Dunn & Price Learning style

Dunn & Price Learning style

1001 views | Veronica | 24-02-2021

Teachers must have a reliable and valid instrument to accurately identify students’ learning styles. They may also misinterpret students’ behaviours and misunderstand any symptoms such as determining students’ needs i.e. whether a youngster’s hyperactivity is an indication of the need for mobility, variety, kinesthetic resources, or discipline. Since 1967 Dr. Rita and Kenneth Dunn have been investing their time to compile and scrutinise educational literature and research concerning how people learn.

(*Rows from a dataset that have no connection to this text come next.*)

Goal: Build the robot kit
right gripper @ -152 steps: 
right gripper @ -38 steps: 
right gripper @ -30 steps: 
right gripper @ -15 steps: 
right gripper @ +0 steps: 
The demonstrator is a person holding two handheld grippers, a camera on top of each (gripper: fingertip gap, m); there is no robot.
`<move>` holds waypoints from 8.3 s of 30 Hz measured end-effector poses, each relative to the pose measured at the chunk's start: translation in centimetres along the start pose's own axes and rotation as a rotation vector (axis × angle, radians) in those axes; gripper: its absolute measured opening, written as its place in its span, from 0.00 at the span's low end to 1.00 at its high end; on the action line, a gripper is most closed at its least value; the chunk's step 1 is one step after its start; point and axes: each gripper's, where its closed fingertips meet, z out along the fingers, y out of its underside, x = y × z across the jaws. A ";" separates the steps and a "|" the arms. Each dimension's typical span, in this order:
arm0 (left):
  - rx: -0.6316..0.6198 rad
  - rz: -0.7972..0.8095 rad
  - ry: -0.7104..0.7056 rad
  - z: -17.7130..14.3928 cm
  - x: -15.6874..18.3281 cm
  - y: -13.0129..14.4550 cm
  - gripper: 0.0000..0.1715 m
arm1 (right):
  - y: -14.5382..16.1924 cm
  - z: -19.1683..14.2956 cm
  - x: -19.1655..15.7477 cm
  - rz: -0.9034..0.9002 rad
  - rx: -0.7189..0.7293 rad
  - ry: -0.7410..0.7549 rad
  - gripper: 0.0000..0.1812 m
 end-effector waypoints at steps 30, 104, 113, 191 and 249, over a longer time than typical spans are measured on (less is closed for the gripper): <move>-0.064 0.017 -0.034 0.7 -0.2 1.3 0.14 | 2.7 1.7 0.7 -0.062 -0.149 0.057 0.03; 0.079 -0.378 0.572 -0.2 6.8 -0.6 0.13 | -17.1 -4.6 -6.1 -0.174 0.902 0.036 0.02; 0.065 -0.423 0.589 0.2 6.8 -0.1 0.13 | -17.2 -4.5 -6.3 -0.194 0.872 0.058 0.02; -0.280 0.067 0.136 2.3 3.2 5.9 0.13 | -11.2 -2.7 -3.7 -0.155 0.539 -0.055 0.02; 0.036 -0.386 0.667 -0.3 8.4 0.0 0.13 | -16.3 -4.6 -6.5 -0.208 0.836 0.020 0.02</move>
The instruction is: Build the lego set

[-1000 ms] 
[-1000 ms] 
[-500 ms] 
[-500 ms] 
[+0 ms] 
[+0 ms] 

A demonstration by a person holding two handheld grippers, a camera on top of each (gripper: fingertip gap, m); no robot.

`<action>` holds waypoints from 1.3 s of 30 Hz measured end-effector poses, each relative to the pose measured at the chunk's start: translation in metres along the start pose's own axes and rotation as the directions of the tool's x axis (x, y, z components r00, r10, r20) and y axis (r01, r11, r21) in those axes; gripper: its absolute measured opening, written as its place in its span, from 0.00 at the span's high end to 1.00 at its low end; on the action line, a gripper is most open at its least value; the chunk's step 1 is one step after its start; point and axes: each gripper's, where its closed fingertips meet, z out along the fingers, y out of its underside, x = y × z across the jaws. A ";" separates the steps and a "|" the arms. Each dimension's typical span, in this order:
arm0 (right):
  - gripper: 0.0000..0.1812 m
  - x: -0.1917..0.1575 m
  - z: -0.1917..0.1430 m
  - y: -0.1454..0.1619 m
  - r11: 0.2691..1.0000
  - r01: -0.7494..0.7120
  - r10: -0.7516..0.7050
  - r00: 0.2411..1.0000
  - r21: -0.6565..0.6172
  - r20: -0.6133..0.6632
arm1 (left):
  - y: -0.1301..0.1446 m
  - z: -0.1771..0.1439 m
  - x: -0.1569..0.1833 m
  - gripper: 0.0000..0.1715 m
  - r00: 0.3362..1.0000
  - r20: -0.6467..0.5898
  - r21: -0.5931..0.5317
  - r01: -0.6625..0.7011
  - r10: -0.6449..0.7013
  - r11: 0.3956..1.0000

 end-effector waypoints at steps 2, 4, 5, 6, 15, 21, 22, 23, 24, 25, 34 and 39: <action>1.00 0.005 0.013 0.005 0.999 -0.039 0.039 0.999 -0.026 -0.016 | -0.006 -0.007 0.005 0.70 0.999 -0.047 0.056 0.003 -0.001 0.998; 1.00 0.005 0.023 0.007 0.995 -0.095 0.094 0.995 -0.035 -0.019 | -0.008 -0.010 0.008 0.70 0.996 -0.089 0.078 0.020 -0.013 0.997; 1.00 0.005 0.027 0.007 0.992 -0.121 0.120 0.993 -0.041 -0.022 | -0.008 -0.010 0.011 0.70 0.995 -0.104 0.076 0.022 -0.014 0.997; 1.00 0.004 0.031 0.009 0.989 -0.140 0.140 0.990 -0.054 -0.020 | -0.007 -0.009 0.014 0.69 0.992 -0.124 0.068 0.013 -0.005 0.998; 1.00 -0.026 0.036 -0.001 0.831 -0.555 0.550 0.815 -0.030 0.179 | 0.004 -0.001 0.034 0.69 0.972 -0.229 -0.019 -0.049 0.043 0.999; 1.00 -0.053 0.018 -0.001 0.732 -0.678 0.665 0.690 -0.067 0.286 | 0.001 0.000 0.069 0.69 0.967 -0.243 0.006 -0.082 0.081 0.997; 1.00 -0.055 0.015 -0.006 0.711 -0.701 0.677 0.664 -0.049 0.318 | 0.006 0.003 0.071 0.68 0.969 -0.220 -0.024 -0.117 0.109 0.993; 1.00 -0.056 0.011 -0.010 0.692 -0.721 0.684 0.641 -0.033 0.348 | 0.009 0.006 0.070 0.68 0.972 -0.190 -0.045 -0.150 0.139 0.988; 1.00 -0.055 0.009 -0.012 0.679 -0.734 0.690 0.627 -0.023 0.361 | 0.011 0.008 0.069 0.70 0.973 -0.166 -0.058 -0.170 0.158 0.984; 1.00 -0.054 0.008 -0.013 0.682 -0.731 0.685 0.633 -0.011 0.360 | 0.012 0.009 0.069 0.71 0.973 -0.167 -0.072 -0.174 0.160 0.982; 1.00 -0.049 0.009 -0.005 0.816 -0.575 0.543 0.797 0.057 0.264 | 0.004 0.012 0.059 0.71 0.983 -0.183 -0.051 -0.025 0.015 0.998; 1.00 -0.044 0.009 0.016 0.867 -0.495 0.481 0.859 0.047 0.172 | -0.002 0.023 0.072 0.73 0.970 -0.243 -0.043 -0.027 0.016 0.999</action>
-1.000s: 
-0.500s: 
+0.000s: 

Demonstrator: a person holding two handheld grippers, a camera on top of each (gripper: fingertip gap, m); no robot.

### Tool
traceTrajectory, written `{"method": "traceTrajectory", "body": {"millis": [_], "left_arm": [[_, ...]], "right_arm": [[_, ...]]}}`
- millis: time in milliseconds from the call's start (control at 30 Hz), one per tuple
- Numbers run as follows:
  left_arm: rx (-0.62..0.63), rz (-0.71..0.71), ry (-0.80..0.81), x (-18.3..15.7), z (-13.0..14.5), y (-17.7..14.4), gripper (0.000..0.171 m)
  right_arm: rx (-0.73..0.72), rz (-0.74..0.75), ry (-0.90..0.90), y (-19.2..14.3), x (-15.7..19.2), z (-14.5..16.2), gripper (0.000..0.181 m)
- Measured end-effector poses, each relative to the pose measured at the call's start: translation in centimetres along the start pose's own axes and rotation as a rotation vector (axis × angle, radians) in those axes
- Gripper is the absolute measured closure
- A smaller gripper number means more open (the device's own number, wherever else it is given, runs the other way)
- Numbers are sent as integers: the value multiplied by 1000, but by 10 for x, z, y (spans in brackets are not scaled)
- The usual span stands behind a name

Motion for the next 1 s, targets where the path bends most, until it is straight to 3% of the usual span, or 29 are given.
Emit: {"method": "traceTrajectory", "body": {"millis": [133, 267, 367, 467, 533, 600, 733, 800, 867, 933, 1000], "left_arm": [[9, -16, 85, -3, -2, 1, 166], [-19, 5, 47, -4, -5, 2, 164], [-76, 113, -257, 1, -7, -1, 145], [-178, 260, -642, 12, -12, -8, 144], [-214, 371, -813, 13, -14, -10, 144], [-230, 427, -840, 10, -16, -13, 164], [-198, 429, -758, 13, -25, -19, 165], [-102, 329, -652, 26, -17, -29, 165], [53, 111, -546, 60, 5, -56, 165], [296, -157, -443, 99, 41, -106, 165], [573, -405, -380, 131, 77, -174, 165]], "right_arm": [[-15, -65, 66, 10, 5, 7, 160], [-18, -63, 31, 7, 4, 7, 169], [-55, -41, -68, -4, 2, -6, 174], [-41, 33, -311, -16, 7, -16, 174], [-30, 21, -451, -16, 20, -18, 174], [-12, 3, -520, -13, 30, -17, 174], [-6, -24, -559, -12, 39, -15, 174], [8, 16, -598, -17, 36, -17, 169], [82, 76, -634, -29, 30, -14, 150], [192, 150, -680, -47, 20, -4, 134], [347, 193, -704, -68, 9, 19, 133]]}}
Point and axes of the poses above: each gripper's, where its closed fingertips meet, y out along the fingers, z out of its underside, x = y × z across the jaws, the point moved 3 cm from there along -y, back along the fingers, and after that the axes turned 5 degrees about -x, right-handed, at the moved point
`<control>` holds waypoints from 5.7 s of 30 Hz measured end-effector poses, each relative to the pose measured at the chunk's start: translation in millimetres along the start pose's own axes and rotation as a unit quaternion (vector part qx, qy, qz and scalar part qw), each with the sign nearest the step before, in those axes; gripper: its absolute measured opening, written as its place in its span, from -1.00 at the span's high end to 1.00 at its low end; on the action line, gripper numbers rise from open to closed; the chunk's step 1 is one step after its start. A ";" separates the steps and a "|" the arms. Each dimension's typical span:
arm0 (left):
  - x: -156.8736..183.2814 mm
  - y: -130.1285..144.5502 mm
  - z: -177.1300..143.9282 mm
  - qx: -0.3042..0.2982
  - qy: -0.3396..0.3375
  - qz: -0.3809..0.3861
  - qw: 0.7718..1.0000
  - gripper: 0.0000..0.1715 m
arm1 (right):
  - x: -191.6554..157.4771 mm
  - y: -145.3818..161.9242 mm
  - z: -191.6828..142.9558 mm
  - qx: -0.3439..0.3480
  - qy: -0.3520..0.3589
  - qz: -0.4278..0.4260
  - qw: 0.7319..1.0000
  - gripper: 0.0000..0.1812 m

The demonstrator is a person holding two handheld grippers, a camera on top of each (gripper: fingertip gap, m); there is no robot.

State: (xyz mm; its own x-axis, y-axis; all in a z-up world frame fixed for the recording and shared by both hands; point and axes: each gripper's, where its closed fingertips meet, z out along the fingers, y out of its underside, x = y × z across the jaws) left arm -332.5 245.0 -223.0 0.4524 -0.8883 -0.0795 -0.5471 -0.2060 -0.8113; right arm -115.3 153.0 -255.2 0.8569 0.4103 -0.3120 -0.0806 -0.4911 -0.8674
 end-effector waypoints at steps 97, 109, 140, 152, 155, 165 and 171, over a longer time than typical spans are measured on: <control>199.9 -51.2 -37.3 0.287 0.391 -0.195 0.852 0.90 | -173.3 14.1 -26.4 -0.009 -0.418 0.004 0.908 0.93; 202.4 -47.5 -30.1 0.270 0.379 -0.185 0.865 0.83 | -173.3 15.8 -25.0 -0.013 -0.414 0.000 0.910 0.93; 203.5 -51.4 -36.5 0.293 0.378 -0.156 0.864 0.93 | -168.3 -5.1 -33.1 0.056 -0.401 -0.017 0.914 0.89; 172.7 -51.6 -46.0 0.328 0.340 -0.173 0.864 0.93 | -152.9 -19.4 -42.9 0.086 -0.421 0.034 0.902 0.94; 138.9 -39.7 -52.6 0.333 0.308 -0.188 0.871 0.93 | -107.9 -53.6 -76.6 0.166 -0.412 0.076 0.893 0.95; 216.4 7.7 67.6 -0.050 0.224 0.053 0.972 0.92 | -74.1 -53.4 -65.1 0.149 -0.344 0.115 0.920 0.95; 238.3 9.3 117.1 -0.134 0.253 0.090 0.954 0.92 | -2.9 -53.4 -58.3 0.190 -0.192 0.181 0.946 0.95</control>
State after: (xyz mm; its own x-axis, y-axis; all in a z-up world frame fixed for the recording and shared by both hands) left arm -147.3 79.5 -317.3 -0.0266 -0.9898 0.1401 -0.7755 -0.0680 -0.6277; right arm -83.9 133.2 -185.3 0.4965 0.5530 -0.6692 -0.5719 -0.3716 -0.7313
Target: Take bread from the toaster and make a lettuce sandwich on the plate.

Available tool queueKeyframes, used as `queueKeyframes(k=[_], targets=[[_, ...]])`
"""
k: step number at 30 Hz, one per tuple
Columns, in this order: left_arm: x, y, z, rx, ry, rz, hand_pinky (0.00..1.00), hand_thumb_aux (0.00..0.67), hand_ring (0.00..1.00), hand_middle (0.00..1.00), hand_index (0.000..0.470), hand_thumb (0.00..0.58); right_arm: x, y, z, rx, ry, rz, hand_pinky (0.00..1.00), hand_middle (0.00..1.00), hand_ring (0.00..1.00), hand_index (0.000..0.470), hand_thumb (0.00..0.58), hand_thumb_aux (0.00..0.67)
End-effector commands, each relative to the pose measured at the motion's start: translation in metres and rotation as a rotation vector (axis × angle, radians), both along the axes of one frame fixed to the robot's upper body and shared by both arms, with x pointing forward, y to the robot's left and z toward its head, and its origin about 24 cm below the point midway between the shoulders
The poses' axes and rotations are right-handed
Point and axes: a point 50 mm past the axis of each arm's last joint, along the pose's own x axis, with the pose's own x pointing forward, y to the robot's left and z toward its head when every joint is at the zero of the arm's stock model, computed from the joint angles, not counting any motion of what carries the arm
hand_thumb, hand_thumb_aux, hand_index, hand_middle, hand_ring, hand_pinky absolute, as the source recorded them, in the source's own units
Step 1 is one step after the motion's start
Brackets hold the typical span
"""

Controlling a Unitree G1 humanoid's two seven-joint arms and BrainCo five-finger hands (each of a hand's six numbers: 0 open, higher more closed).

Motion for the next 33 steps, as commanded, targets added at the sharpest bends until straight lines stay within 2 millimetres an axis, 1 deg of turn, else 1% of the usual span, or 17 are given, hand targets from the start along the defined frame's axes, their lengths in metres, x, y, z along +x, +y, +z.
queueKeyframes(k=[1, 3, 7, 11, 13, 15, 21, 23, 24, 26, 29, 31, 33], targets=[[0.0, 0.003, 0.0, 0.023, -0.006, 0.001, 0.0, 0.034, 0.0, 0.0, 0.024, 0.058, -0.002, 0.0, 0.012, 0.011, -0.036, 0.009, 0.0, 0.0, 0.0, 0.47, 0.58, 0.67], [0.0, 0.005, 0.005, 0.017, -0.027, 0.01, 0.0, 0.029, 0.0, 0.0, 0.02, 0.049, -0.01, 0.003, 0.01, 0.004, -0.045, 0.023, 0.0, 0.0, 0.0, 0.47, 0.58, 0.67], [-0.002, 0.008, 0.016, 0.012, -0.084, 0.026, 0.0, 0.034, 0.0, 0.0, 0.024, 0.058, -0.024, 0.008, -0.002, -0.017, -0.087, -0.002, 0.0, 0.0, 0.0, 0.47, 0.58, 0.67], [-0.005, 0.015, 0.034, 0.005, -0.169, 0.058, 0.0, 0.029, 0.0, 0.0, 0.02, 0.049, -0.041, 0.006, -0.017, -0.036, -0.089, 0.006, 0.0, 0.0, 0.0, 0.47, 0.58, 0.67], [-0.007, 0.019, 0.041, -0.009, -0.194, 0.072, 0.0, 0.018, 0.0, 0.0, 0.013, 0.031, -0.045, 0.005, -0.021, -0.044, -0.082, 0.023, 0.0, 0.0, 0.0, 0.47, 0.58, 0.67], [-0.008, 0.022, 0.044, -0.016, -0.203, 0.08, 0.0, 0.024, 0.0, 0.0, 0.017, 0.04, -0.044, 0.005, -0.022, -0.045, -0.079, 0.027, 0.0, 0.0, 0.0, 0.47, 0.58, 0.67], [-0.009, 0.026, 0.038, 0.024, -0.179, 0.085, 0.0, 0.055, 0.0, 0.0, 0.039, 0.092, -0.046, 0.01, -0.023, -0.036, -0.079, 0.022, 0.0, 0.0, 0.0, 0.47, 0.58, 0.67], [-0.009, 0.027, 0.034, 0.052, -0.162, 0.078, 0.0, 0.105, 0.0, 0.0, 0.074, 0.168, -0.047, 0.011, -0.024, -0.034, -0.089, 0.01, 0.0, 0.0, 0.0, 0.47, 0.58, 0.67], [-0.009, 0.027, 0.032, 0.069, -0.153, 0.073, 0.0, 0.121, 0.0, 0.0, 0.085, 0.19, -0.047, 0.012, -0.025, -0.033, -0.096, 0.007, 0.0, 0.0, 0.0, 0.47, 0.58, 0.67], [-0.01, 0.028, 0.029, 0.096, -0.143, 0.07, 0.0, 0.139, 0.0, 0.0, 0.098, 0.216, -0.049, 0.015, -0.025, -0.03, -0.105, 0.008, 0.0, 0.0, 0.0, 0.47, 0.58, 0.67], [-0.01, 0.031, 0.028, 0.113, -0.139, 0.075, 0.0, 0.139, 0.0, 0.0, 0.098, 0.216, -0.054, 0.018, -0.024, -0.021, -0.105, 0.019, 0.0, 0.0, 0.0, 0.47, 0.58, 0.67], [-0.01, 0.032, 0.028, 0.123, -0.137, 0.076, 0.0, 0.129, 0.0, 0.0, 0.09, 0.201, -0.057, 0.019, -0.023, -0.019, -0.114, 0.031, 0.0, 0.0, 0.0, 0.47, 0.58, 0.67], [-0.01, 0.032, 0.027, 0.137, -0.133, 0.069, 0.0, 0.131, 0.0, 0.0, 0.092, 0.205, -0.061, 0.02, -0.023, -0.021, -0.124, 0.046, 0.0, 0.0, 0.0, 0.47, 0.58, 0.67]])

Through their observation, Dr Rita and Kenneth Dunn found differences in the way students responded to instructional materials. Some students showed interest in learning alone while some preferred learning in groups. There were five areas where student learning styles differed; 

  1. Environmental: Elements include sound, light, temperature and seating design. In terms of environment, students respond differently to their best-suited environment to learn. It depends on whether the room is well lit or warm, with a closer seating arrangement to encourage interaction or a much quieter environment. This preference reflects their personality and comfort level in a learning environment. Dunn pointed out how both the choices can be incorporated in a single setting with different environmental climates.
  2. Emotional Support: Elements include motivational support, persistence, individual responsibility and structure. For the emotional area, students are either self-directed learners who can self-start a project or a task and efficiently time themselves monitoring their work themselves. On the other hand, some students have equal potential to work but require considerable assistance and support in completing their assignments and tasks. They also need smaller time frames to complete a given task and semester-long projects without periodic checks are a disaster for them. Understanding their needs gives you an edge over scheduling and making yourself available according to their requirements. 
  3. Sociological Composition: Elements include individuals, pairs or teams and adults. Students also differ in terms of social interactions and around tasks that are in pairs or teams. Some love group projects and assignments and feel the thrust to work collaboratively. While others prefer working according to their priorities and their comfort levels. Based on these configurations a teacher is expected to vary their teaching techniques.
  4. Physiological: Elements include perceptual, time and mobility. Moreover, another dimension of learning styles is students’ physiological preferences. Teachers and instructors must identify the suited learning style from visual, auditory or kinesthetic (VAK). 
    The ability to move around or mobility is another important element here and so is time. Some learners prefer morning schedules while some might feel more energised in the evening. Since a normal class consists of varied learners their preferences of learning may vary so it is better to get a hold of dimensions to set for all learners and accommodate them accordingly. 
  5. Psychological Elements: Elements are global, analytical, impulsive and reflective. Lastly, considering the psychological aspect of dealing with learning problems. Some learners attack globally while keeping in view the bigger picture while others prefer individual elements to be addressed differently. Similarly, some learners might directly go to the point and act impulsively while others need to plan their move according to the factors they need to address. 

The major question around practicing any of the above learning styles is dependent on the teacher and instructor planning how they need to look into it. They can either choose to facilitate environments for each learner or cater to a holistic learning style to match different learning situations.